[WIP] [RFC PATCH] lib/xz: preliminary EROFS LZMA support v0.2

Gao Xiang hsiangkao at aol.com
Fri Mar 6 13:02:52 AEDT 2020


From: Lasse Collin <lasse.collin at tukaani.org>

Here is the preliminary XZ embedded patch for EROFS
from Lasse Collin. Just for archiving only as well.
Note that it's *not* a final formal patch and I send
it to linux-erofs mailing list only for now.

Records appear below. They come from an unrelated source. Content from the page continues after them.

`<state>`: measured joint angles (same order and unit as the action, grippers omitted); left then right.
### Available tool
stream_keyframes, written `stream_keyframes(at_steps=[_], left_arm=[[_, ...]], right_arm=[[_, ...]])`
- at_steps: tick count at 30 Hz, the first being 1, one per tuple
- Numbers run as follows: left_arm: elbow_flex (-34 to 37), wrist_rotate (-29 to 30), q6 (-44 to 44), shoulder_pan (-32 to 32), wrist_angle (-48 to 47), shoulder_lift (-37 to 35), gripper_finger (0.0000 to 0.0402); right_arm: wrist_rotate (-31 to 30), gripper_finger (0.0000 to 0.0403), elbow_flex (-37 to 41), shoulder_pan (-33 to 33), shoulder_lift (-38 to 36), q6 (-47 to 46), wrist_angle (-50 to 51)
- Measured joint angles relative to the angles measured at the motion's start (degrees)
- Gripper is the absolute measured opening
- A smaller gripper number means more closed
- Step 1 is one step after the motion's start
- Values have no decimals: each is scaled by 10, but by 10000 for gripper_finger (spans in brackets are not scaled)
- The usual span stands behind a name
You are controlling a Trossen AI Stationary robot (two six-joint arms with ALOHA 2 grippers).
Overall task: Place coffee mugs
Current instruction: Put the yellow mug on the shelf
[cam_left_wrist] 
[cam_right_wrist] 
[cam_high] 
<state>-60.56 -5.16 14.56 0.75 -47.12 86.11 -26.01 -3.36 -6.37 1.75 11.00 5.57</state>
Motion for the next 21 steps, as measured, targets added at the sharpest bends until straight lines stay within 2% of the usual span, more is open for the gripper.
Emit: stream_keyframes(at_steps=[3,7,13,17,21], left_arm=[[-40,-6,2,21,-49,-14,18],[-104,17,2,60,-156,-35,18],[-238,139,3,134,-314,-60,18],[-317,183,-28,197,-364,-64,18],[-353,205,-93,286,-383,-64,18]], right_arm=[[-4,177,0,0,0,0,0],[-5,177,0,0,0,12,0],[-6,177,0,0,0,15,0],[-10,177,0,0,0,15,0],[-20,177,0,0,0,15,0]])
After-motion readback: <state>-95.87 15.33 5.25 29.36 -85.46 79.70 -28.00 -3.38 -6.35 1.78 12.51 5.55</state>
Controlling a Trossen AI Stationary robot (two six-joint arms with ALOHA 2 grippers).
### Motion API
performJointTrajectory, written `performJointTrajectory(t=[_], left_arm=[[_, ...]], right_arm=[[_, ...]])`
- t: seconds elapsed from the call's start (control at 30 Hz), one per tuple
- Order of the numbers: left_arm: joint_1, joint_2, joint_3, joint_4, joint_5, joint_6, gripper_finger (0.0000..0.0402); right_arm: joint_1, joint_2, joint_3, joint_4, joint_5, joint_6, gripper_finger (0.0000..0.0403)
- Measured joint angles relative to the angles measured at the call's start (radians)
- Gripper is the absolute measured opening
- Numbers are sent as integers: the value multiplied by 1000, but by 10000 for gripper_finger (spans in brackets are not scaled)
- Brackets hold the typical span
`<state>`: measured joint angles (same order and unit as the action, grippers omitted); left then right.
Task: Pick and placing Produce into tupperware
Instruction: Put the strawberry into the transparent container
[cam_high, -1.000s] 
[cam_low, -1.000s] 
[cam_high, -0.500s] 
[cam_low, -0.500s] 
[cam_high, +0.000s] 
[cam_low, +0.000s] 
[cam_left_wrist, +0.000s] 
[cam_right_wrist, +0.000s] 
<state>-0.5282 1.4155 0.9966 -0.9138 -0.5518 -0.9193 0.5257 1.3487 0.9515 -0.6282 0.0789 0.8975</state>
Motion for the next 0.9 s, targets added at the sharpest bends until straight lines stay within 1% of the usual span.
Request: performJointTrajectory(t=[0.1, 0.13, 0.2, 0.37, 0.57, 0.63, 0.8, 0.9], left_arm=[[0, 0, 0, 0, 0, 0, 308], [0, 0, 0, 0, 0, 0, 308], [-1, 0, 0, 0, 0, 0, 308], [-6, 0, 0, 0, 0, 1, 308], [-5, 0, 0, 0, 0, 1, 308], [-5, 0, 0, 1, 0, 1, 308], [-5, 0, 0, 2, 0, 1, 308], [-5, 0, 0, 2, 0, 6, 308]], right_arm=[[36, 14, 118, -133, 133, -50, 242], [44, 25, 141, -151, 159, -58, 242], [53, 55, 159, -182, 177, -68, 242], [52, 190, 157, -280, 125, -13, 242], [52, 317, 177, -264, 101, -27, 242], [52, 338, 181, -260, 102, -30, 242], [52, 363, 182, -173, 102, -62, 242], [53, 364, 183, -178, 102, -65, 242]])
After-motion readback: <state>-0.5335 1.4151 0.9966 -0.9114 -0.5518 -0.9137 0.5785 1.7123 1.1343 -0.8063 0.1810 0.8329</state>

And the brief outline of our discussion for reference:
EROFS would use raw LZMA format, which means no LZMA/
LZMA2/XZ headers and no LZMA EOPM as well since EROFS
records all uncompressed sizes. The initial raw LZMA
byte (0x00) will be used to store lc/lp/pb and for
later BCJ filters.

Cc: Lasse Collin <lasse.collin at tukaani.org>
[ Currently no Signed-off-by: here. ]
---
 include/linux/xz.h    |  83 +++++++++++++++++++++++++++++
 lib/xz/Kconfig        |   4 ++
 lib/xz/xz_dec_lzma2.c | 120 ++++++++++++++++++++++++++++++++++++++++++
 lib/xz/xz_dec_syms.c  |   9 +++-
 lib/xz/xz_private.h   |   3 ++
 5 files changed, 218 insertions(+), 1 deletion(-)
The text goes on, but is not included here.